> [What the task requires]: Search the material below for "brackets" and copy every line where it occurs.

----

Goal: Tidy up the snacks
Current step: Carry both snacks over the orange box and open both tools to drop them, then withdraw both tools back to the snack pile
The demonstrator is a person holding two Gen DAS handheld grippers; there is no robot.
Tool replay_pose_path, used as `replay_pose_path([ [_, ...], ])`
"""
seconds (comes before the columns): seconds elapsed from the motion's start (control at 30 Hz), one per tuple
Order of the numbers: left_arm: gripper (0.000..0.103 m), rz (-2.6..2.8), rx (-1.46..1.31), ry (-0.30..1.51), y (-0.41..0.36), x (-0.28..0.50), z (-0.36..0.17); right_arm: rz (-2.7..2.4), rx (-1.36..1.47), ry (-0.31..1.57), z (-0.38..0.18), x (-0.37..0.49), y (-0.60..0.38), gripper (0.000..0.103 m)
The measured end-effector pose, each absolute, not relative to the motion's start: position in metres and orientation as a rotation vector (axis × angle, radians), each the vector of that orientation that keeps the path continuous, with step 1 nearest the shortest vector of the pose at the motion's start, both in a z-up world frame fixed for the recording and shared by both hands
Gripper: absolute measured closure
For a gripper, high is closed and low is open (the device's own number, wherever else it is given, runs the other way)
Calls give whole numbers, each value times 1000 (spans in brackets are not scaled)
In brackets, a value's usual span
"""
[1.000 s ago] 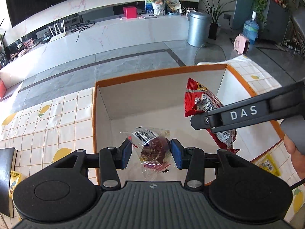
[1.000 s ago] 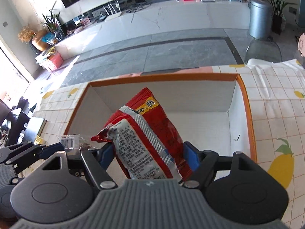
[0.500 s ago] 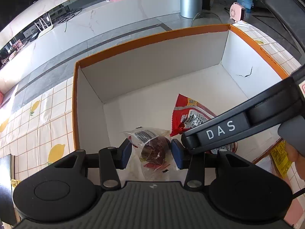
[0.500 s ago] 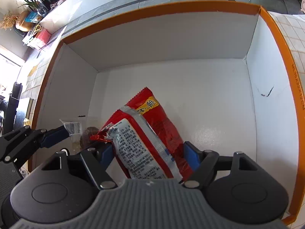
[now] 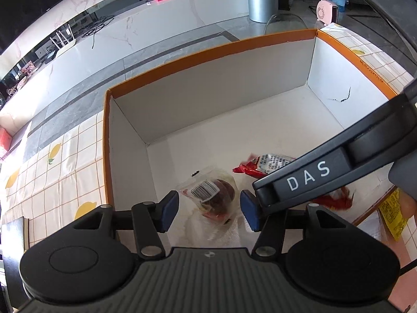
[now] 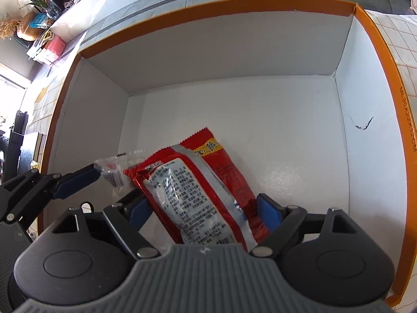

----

> [Solution below]:
Calls give whole numbers, each value times 1000 (spans in brackets are not scaled)
In brackets, a value's usual span

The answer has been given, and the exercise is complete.